In after-hours trading, gold and silver are respectively quoted at $4,823.90 and $75.42 per ounce.

The Federal Reserve announced that interest rates will remain unchanged within the 3.5%-3.75% range (as expected). Fed Chair Jerome Powell stated that maintaining interest rates at a mildly restrictive level is crucial. The Fed added a new sentence to its policy guidance, noting that the impact of the Middle East conflict on the economy is “uncertain.”

On Wednesday, after an investigation by the Department of Justice, Powell made a rare statement about his future at the Fed. He said he has no intention of resigning from his position until the investigation concludes.

Powell stated that if his successor is not confirmed before the end of his term in May, he will serve as interim chair—a temporary position granted when the chairmanship is vacant. The Department of Justice investigation has raised concerns about political interference in the Federal Reserve, undermining market confidence in U.S. assets and supporting gold prices.

Oil supply shocks intensify inflation concerns, putting pressure on gold

Due to the escalation of the Iran conflict leading to soaring energy prices, coupled with the U.S. Producer Price Index (PPI) rising 0.7% month-over-month in February—above expectations—precious metals had previously fallen sharply. This has increased speculation that the Fed may delay rate cuts this year.

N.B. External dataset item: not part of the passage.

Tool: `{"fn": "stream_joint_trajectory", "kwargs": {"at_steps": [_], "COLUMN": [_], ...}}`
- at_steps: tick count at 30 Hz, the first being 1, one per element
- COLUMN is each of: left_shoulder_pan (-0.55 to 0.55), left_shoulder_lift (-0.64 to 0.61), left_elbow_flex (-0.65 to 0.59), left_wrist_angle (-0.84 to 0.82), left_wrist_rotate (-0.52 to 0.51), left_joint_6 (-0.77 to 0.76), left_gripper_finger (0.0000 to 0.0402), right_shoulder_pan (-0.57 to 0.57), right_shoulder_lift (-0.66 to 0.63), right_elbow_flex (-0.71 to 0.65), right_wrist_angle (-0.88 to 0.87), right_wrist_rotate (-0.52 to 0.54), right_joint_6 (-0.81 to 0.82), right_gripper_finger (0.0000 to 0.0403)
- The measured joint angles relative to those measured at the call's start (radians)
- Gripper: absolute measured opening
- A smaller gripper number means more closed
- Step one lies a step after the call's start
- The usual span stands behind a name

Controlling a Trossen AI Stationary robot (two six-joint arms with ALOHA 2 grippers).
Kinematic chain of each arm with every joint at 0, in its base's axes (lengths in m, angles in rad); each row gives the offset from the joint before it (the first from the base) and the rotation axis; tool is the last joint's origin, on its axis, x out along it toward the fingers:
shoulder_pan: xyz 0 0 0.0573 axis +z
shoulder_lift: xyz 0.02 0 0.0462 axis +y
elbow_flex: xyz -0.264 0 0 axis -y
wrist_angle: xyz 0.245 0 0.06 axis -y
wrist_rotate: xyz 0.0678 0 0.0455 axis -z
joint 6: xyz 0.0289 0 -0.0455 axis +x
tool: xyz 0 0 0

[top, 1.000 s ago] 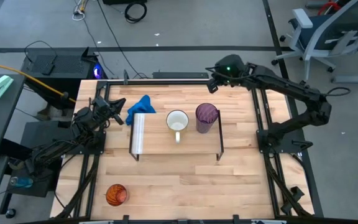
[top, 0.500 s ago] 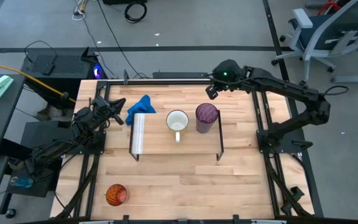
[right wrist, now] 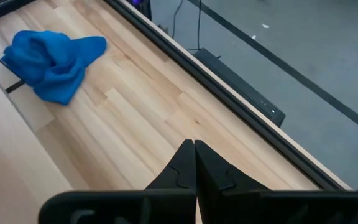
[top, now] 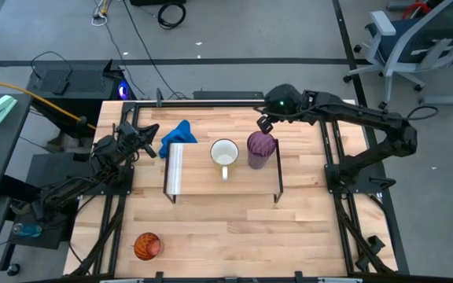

Developments in the Middle East that day—including an attack on Iran’s massive South Pars gas field and Iran’s subsequent attack on the world’s largest liquefied natural gas (LNG) plant in Qatar—led to a broad sell-off of risk assets, including stocks, forcing some investors to sell gold holdings for cash.

Ewa Mansi, a commodities strategist at ING, stated in a report that the plunge in precious metals “looks like a cross-asset repositioning.” She pointed out, “Crude oil is reacting to supply risks, and the decline in gold may be due to profit-taking and broad liquidation amid risk asset sell-offs, a strengthening dollar, and rising real yields.”